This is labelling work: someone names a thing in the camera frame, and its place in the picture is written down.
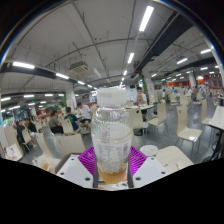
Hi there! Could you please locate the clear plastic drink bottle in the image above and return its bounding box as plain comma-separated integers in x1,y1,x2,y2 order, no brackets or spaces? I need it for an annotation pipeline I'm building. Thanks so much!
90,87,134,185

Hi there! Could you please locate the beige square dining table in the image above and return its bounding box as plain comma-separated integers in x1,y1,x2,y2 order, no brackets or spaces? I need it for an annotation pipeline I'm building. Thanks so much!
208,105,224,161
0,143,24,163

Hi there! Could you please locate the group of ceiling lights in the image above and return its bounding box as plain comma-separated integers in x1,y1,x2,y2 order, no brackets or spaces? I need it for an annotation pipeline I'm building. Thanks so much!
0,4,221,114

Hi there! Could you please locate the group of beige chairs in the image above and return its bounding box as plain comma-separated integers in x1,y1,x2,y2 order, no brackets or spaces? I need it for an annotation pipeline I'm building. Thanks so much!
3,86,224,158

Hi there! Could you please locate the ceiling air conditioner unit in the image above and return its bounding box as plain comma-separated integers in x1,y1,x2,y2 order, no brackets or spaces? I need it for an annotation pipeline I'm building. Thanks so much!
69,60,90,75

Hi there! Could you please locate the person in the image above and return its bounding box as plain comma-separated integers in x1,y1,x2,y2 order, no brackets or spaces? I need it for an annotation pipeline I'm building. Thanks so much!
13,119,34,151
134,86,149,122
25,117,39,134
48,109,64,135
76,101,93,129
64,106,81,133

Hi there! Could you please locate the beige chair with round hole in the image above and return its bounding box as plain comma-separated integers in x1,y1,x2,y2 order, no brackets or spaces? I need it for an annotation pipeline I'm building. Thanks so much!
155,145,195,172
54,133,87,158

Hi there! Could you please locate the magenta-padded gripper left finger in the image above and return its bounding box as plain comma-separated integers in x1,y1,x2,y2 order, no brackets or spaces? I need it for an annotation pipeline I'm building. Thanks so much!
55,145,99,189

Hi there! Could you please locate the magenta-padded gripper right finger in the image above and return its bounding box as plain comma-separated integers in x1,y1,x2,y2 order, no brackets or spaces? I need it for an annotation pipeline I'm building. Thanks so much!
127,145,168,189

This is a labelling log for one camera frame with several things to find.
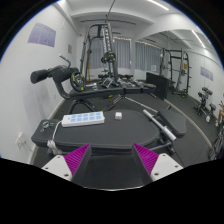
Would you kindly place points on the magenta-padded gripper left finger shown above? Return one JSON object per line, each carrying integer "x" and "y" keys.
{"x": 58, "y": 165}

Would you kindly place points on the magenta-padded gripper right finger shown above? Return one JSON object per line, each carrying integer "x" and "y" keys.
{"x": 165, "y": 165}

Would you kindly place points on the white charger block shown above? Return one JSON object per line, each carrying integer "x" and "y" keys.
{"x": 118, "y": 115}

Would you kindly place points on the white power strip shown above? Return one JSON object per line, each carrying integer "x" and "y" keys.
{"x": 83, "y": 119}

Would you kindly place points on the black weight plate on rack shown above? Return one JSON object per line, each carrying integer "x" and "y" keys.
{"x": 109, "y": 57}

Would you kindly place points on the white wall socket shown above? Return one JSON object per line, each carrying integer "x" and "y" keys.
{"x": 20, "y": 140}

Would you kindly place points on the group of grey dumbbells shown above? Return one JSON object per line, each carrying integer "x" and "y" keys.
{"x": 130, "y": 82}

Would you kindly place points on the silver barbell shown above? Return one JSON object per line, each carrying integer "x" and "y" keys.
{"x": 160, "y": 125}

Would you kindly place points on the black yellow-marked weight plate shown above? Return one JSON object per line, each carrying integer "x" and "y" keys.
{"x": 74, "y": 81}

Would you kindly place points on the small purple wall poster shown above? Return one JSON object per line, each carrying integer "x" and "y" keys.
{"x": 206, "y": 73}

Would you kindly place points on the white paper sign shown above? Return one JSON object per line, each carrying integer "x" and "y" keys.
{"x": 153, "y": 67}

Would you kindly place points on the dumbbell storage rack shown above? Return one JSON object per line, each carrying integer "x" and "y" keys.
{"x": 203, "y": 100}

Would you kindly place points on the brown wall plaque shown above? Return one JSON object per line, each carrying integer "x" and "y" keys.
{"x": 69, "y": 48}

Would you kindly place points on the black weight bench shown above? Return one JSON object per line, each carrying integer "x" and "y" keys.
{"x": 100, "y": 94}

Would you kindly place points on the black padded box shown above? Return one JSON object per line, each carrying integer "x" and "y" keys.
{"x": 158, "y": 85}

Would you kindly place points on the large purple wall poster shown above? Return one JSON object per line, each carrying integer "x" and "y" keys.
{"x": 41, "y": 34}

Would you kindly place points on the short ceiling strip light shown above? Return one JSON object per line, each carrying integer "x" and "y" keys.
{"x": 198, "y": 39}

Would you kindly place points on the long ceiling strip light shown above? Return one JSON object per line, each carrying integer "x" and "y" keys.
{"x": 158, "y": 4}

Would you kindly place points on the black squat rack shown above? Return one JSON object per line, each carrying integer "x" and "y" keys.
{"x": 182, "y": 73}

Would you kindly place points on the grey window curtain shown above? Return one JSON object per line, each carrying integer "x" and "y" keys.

--------------------------------

When you repeat the data, keep it exact and drop every picture.

• _Answer to the exercise_:
This is labelling work: someone names a thing in the camera frame, and its place in the picture is written down.
Hi there! Could you please locate the clear plastic drink bottle in the image above and return its bounding box as plain comma-separated integers in x1,y1,x2,y2 order, no brackets or spaces? I need it for an annotation pipeline I'm building. Thanks so much!
90,87,134,185

Hi there! Could you please locate the beige square dining table in the image above and return its bounding box as plain comma-separated integers in x1,y1,x2,y2 order, no brackets or spaces? I need it for an annotation pipeline I'm building. Thanks so much!
208,105,224,161
0,143,24,163

Hi there! Could you please locate the group of ceiling lights in the image above and return its bounding box as plain comma-separated integers in x1,y1,x2,y2 order, no brackets or spaces? I need it for an annotation pipeline I'm building. Thanks so much!
0,4,221,114

Hi there! Could you please locate the group of beige chairs in the image above and return its bounding box as plain comma-separated integers in x1,y1,x2,y2 order, no brackets or spaces? I need it for an annotation pipeline I'm building. Thanks so much!
3,86,224,158

Hi there! Could you please locate the ceiling air conditioner unit in the image above and return its bounding box as plain comma-separated integers in x1,y1,x2,y2 order, no brackets or spaces? I need it for an annotation pipeline I'm building. Thanks so much!
69,60,90,75

Hi there! Could you please locate the person in the image above and return its bounding box as plain comma-separated integers in x1,y1,x2,y2 order, no brackets or spaces? I need it for an annotation pipeline I'm building. Thanks so much!
13,119,34,151
134,86,149,122
25,117,39,134
48,109,64,135
76,101,93,129
64,106,81,133

Hi there! Could you please locate the beige chair with round hole in the image above and return its bounding box as plain comma-separated integers in x1,y1,x2,y2 order, no brackets or spaces? I need it for an annotation pipeline I'm building. Thanks so much!
155,145,195,172
54,133,87,158

Hi there! Could you please locate the magenta-padded gripper left finger in the image above and return its bounding box as plain comma-separated integers in x1,y1,x2,y2 order, no brackets or spaces? I need it for an annotation pipeline I'm building. Thanks so much!
55,145,99,189

Hi there! Could you please locate the magenta-padded gripper right finger in the image above and return its bounding box as plain comma-separated integers in x1,y1,x2,y2 order, no brackets or spaces? I need it for an annotation pipeline I'm building. Thanks so much!
127,145,168,189

This is a labelling log for one camera frame with several things to find.
Would you kindly place points on the magenta-padded gripper left finger shown above? Return one JSON object per line, each carrying integer "x" and "y" keys.
{"x": 58, "y": 165}

Would you kindly place points on the magenta-padded gripper right finger shown above? Return one JSON object per line, each carrying integer "x" and "y" keys.
{"x": 165, "y": 165}

Would you kindly place points on the white charger block shown above? Return one JSON object per line, each carrying integer "x" and "y" keys.
{"x": 118, "y": 115}

Would you kindly place points on the white power strip shown above? Return one JSON object per line, each carrying integer "x" and "y" keys.
{"x": 83, "y": 119}

Would you kindly place points on the black weight plate on rack shown above? Return one JSON object per line, each carrying integer "x" and "y" keys.
{"x": 109, "y": 57}

Would you kindly place points on the white wall socket shown above? Return one JSON object per line, each carrying integer "x" and "y" keys.
{"x": 20, "y": 140}

Would you kindly place points on the group of grey dumbbells shown above? Return one JSON object per line, each carrying integer "x" and "y" keys.
{"x": 130, "y": 82}

Would you kindly place points on the silver barbell shown above? Return one JSON object per line, each carrying integer "x" and "y" keys.
{"x": 160, "y": 125}

Would you kindly place points on the black yellow-marked weight plate shown above? Return one JSON object per line, each carrying integer "x" and "y" keys.
{"x": 74, "y": 81}

Would you kindly place points on the small purple wall poster shown above? Return one JSON object per line, each carrying integer "x" and "y" keys.
{"x": 206, "y": 73}

Would you kindly place points on the white paper sign shown above? Return one JSON object per line, each carrying integer "x" and "y" keys.
{"x": 153, "y": 67}

Would you kindly place points on the dumbbell storage rack shown above? Return one JSON object per line, each carrying integer "x" and "y" keys.
{"x": 203, "y": 100}

Would you kindly place points on the brown wall plaque shown above? Return one JSON object per line, each carrying integer "x" and "y" keys.
{"x": 69, "y": 48}

Would you kindly place points on the black weight bench shown above? Return one JSON object per line, each carrying integer "x" and "y" keys.
{"x": 100, "y": 94}

Would you kindly place points on the black padded box shown above? Return one JSON object per line, each carrying integer "x" and "y" keys.
{"x": 158, "y": 85}

Would you kindly place points on the large purple wall poster shown above? Return one JSON object per line, each carrying integer "x" and "y" keys.
{"x": 41, "y": 34}

Would you kindly place points on the short ceiling strip light shown above? Return one JSON object per line, each carrying integer "x" and "y" keys.
{"x": 198, "y": 39}

Would you kindly place points on the long ceiling strip light shown above? Return one JSON object per line, each carrying integer "x" and "y" keys.
{"x": 158, "y": 4}

Would you kindly place points on the black squat rack shown above? Return one JSON object per line, each carrying integer "x" and "y" keys.
{"x": 182, "y": 73}

Would you kindly place points on the grey window curtain shown above? Return one JSON object per line, each carrying integer "x" and "y" keys.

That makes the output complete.